Y otra vez su mano se vuelve vagabunda, menos tímida, impaciente por recorrer en todos los sentidos el reino vivo que acaba de conquistar. Ya sabe ahora volver a encontrar aquel rinconcito de carne cuya suavidad le resultó particularmente agradable; y también recordar los itinerarios jalonados por los estremecimientos más acusados de mi voluptuosidad. Pero su vaivén, a la vez más rápido y más suave, está demasiado coartado por las ropas que todavía lo tapan; entonces me las quito del todo y me abandono al fin a la voluptuosidad de estar desnudo delante de la mujer a la que quiero.
Acostumbrados a la penumbra, sus ojos adivinan cada detalle de mi cuerpo y siguen los estremecimientos del sexo sediento de ternura.

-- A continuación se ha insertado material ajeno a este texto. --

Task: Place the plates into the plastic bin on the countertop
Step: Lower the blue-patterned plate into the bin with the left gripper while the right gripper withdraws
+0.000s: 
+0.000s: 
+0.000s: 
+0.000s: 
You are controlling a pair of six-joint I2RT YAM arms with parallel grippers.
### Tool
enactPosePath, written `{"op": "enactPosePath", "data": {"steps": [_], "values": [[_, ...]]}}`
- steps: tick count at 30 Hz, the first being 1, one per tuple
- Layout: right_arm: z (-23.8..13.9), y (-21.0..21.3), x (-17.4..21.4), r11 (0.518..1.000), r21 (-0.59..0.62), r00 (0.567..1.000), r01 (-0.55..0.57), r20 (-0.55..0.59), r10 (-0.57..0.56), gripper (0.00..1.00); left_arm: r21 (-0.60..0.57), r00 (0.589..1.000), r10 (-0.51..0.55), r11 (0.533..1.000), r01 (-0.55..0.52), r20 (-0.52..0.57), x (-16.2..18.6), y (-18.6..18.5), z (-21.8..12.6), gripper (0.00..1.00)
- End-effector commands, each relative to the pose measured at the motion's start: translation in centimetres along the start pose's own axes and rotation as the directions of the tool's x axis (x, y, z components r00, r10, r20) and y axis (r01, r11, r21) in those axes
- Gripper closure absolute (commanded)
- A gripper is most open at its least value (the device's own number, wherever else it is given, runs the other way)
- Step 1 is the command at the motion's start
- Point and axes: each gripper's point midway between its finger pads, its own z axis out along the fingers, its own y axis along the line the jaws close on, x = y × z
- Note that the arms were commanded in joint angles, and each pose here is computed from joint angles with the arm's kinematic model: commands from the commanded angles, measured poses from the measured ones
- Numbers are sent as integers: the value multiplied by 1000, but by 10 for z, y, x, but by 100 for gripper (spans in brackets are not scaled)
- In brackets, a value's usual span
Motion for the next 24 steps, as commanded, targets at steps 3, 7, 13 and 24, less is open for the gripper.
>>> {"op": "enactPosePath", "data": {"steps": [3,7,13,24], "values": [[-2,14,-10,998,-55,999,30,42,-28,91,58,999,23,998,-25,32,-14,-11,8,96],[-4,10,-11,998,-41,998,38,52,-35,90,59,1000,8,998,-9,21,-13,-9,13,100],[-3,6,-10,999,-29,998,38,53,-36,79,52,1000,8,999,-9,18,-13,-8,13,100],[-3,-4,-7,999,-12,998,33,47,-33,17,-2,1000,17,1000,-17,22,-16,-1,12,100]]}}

Ha dejado de acariciarme, pero me contempla con avidez y la oigo murmurar repetidamente: «¡Mi hermoso cuerpo! ¡Mi hermoso cuerpo amado!».
Después se incorpora, se despoja a su vez de todas sus ropas y se acurruca a mis pies, amparando amorosamente su desnudez entre mis piernas separadas. Su mirada sigue clavada en mi sexo, que está muy cerca de ella; y le sonríe, le dice palabras de ternura: «Todavía me das un poco de miedo, pero te adoraré».
Por fin, sus labios avanzan hacia mí; mi deseo se crispa a la espera de una caricia que no tengo la fuerza de rechazar. Pero en el último momento, con mano temerosa, aparta el pene y hunde su boca en el hueco velludo de la ingle. Neófita todavía tímida ante el ídolo que no se atreve a acariciar con los labios, pero del que algún día será la sacerdotisa ardiente.
Una ráfaga de viento, que anuncia tormenta, provoca que golpee el postigo; Thérèse tiene un escalofrío.
—Enderézate, querida mía, vas a coger frío. Falta poco para que despunte el día, y es imprescindible que descanses.
En el horizonte, va surgiendo un pálido resplandor; el alba que, desde la guerra, nunca puedo contemplar sin tristeza, recordando las angustias de las madrugadas de ataque. Un poco avergonzados, de pronto, por nuestra desnudez, corremos a la cama donde frioleramente nos apretujamos uno contra el otro.
Thérèse está de lado, toda encogida, dándome la espalda; la envuelvo estrechamente con el pecho, con el vientre, con los muslos pegados a ella.
Y mi deseo insatisfecho ha encontrado un refugio, un refugio cálido y peligroso, entre sus piernas. Thérèse percibe otra vez sus pulsaciones. Su mano lo aprieta en el hueco más secreto de su carne, con un gesto que, en un principio, ella pretendía compasivo y sosegador. Pero tanta suavidad la sorprende, en ese contacto de mi carne contra su carne. Entonces, acentúa su presión, la repite, la acelera, sin sospechar que está exasperando mi voluptuosidad hasta el paroxismo…
Cierro con la mía su mano, su mano que ahora se niega a abrir, celosa guardiana de la ofrenda abundante y cálida que le ha derramado mi amor.